# AIM OF THE EXERCISE:
All that should be output is the block of lines below from the line with "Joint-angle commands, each" to the line with "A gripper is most", both included, exactly as written.

——————

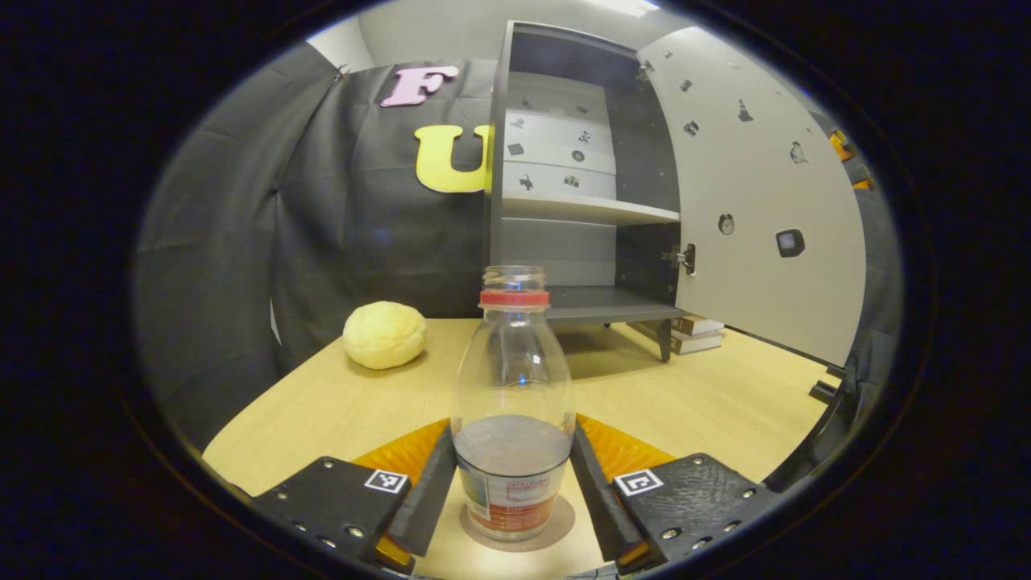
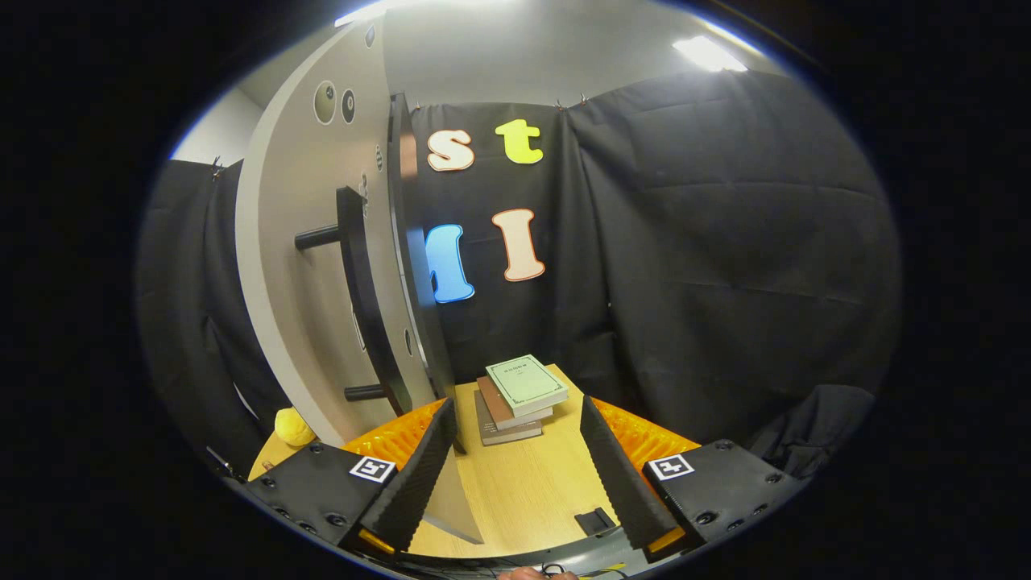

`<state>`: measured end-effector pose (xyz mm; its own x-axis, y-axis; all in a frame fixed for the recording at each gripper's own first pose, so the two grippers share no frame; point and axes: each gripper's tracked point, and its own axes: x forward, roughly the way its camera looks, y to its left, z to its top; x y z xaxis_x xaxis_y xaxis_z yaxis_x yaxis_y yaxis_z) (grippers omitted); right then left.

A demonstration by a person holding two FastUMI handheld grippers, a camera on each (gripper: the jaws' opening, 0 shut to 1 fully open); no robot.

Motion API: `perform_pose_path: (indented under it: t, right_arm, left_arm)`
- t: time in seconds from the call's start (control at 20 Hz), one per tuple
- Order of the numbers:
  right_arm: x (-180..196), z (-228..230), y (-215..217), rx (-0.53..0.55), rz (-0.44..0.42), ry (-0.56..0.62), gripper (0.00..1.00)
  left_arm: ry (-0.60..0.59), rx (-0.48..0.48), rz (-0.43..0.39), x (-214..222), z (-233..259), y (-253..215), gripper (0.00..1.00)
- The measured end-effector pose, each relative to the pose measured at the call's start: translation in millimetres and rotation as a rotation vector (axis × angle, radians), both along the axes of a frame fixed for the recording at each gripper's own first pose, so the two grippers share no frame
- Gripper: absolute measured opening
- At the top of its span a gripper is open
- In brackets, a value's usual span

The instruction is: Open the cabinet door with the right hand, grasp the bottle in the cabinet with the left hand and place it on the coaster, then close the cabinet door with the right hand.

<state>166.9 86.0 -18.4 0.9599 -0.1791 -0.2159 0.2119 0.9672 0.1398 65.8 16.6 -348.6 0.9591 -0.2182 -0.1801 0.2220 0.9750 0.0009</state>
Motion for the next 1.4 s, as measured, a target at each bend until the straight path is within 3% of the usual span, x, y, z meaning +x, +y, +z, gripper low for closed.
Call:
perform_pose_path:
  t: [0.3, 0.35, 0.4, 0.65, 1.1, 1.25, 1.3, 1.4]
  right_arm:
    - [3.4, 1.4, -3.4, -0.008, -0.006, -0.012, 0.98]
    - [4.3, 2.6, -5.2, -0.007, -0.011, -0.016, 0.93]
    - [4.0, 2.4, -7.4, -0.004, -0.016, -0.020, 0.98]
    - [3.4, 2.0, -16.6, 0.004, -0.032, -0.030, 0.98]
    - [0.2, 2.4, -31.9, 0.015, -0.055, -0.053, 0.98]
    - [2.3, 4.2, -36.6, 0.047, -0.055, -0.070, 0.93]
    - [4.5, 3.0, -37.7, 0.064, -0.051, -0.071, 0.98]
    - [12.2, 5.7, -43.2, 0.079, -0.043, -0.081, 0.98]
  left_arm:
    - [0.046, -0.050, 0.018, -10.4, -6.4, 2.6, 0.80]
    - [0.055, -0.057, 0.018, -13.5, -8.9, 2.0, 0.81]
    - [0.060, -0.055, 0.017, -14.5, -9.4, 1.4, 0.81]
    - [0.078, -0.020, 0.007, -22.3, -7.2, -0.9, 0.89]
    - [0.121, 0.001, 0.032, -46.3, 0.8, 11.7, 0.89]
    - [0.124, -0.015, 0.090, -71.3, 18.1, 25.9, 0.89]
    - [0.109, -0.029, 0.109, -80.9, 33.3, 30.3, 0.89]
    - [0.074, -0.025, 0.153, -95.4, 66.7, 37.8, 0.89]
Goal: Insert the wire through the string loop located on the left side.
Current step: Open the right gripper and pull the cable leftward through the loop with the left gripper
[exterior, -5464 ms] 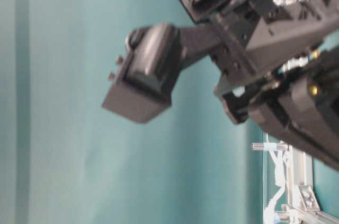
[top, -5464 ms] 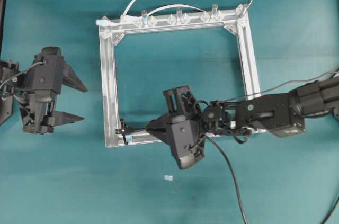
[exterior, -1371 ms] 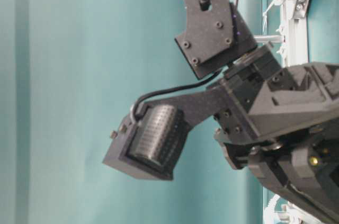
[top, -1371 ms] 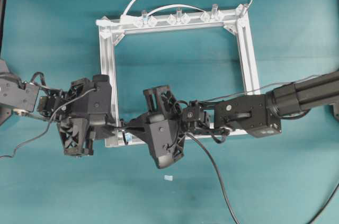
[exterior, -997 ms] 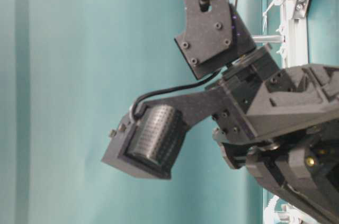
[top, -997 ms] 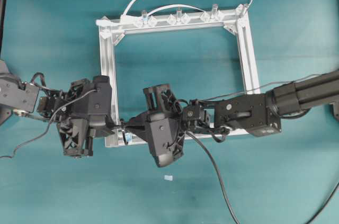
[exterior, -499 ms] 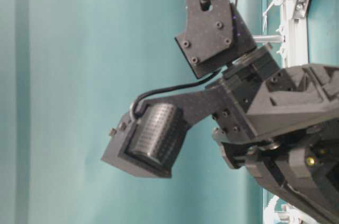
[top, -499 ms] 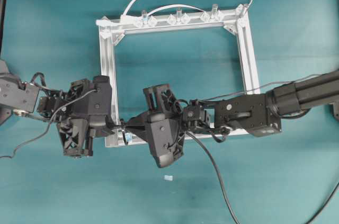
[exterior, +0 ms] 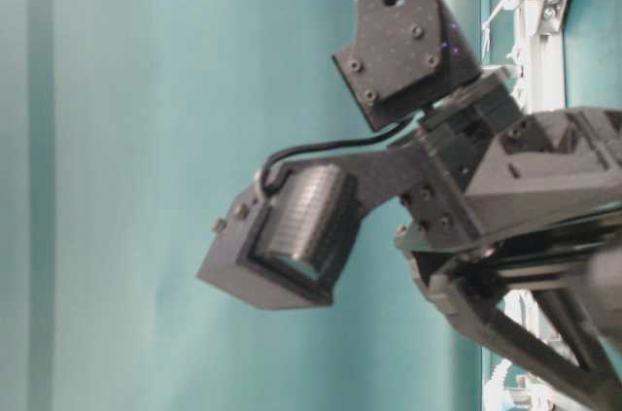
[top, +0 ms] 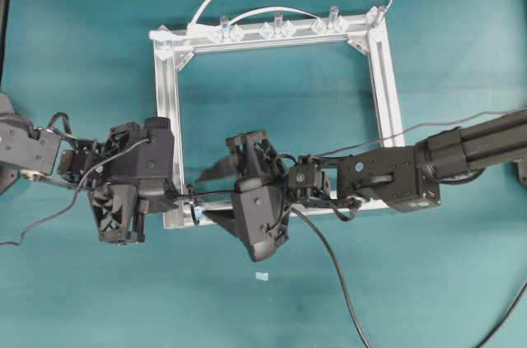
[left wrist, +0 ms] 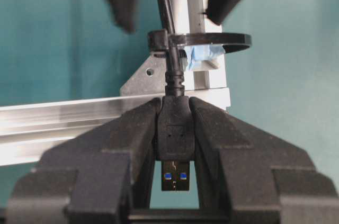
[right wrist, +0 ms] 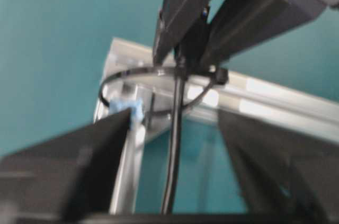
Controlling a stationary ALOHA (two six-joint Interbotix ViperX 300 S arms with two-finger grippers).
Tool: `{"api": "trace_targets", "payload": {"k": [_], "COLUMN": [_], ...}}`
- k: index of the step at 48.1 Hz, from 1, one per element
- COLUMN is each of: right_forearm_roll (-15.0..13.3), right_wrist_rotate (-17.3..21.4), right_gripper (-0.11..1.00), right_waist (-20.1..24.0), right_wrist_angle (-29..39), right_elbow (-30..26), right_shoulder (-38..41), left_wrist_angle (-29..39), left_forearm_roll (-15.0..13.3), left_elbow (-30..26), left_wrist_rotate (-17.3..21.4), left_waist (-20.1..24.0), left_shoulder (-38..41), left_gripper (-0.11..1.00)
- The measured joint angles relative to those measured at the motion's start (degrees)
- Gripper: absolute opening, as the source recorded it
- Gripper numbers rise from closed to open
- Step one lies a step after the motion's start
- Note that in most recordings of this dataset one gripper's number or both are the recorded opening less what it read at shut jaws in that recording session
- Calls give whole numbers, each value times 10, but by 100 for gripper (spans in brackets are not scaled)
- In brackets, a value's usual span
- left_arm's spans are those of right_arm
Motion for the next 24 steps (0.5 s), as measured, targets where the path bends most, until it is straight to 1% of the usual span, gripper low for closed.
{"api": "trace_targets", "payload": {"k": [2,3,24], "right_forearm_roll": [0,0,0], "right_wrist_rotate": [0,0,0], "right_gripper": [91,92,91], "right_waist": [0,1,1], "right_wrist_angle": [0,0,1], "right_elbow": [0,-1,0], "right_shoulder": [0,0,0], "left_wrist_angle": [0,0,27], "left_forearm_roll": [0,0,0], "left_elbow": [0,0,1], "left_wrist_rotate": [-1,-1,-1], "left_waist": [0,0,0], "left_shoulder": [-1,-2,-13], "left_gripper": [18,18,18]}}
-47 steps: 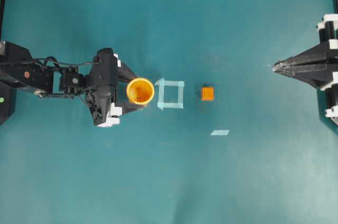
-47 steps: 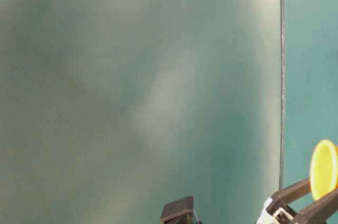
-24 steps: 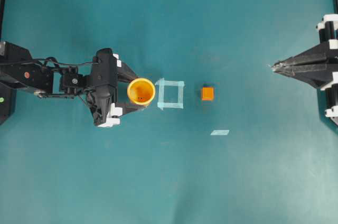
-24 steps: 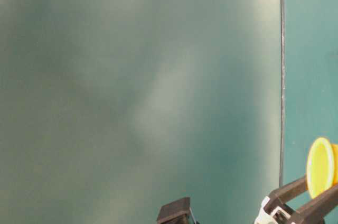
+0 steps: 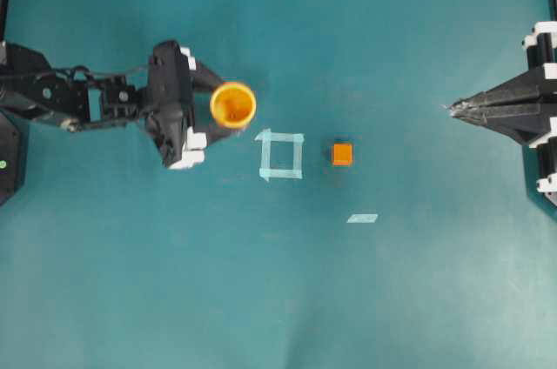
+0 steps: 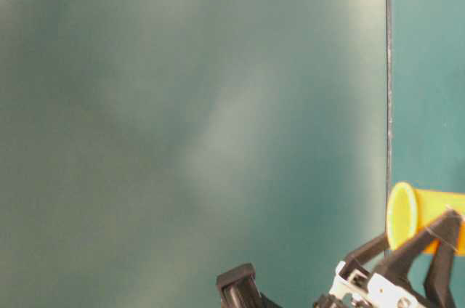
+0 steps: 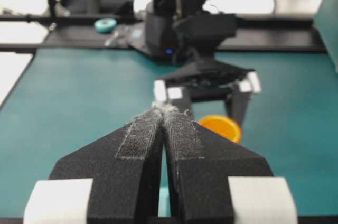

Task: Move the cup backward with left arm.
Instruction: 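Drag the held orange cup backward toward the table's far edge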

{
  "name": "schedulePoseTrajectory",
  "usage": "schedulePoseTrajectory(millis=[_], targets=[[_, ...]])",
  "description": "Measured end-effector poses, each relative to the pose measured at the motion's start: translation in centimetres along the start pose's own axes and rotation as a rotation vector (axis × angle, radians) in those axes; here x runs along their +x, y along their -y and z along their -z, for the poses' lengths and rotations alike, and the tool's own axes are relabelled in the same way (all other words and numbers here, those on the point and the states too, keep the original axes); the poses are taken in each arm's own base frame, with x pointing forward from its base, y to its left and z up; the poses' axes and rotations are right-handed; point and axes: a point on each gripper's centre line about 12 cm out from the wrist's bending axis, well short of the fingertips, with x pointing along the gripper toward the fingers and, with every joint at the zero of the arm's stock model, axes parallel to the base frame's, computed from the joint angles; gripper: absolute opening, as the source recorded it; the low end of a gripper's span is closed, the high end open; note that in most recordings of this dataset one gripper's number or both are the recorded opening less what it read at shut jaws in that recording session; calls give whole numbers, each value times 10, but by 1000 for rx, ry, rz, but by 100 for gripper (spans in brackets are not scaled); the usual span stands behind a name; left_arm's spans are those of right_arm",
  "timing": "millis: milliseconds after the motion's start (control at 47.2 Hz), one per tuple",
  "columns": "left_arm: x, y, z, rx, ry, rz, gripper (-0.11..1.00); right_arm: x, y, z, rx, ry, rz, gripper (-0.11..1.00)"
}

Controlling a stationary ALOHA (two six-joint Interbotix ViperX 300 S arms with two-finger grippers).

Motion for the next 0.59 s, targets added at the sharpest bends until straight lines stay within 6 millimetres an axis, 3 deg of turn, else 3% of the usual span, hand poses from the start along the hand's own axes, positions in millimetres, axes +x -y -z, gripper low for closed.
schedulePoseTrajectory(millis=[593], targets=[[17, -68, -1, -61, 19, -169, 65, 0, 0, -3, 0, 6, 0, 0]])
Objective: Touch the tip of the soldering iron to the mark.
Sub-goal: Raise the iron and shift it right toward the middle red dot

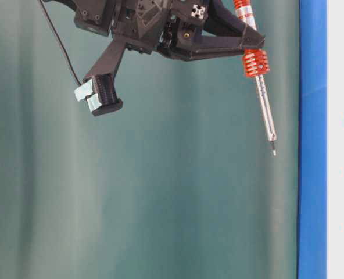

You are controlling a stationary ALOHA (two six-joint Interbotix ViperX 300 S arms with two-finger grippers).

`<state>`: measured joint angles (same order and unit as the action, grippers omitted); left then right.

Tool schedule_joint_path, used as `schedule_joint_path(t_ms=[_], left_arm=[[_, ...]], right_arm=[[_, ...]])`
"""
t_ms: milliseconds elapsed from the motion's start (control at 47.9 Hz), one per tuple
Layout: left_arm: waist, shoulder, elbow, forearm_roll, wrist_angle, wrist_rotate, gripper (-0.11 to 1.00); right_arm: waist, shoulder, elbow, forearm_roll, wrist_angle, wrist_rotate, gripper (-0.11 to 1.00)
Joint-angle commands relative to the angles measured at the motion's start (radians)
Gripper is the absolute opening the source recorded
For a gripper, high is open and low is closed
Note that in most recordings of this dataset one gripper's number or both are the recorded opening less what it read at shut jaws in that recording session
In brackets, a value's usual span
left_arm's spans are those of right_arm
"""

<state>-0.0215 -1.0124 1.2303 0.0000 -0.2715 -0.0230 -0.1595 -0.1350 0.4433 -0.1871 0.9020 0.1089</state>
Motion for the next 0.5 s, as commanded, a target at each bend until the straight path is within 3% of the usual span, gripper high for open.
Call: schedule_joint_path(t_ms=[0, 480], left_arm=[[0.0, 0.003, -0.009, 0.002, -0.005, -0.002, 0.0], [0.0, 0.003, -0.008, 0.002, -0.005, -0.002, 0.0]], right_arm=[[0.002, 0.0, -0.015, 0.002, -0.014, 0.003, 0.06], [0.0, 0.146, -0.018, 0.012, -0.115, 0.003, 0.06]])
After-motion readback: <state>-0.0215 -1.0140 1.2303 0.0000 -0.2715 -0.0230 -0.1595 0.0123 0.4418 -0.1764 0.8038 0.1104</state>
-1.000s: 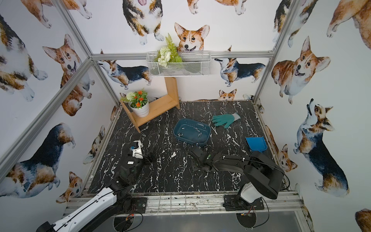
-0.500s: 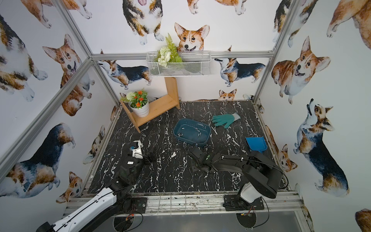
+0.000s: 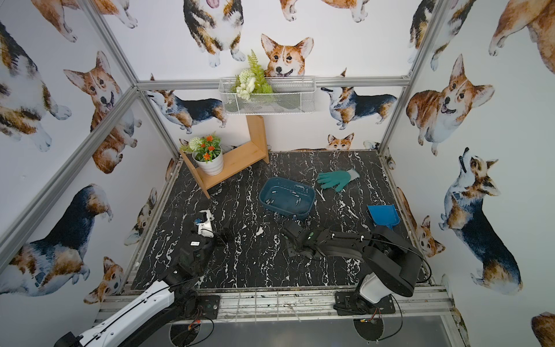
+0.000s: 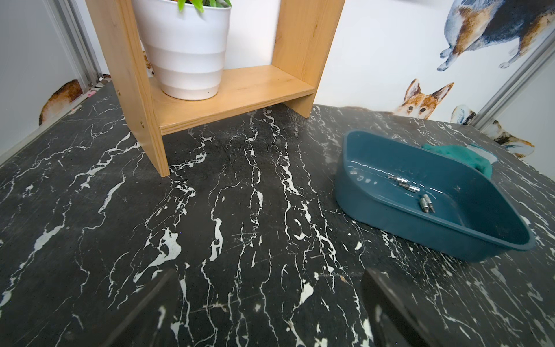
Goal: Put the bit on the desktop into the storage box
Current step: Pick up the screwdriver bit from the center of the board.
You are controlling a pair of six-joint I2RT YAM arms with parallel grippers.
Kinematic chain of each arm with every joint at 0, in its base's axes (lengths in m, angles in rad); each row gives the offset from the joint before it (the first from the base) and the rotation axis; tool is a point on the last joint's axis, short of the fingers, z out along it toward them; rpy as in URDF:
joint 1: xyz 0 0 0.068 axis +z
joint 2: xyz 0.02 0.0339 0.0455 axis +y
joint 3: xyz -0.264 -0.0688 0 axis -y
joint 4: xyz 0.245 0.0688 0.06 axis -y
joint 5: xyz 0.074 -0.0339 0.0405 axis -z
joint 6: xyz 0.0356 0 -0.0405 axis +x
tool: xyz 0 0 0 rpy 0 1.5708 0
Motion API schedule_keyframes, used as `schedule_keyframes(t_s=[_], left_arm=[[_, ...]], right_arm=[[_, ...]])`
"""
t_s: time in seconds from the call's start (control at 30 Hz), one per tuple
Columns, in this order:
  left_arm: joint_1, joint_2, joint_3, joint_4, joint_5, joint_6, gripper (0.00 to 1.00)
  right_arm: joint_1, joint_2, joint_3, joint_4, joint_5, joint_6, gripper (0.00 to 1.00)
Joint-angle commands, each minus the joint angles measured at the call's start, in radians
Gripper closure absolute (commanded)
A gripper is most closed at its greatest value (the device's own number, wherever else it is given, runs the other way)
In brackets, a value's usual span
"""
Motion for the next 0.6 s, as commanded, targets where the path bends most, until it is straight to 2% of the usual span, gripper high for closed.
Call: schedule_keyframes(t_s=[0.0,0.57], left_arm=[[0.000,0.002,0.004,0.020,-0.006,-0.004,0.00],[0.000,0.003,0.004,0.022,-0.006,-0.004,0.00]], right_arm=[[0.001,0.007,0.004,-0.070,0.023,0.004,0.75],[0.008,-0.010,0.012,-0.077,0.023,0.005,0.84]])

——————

# ANSWER AREA:
Joint-angle commands, each minus the joint angles measured at the call's start, in radians
Gripper closure absolute (commanded)
A gripper is most closed at its greatest value (the device's own number, wherever else it is given, runs the other way)

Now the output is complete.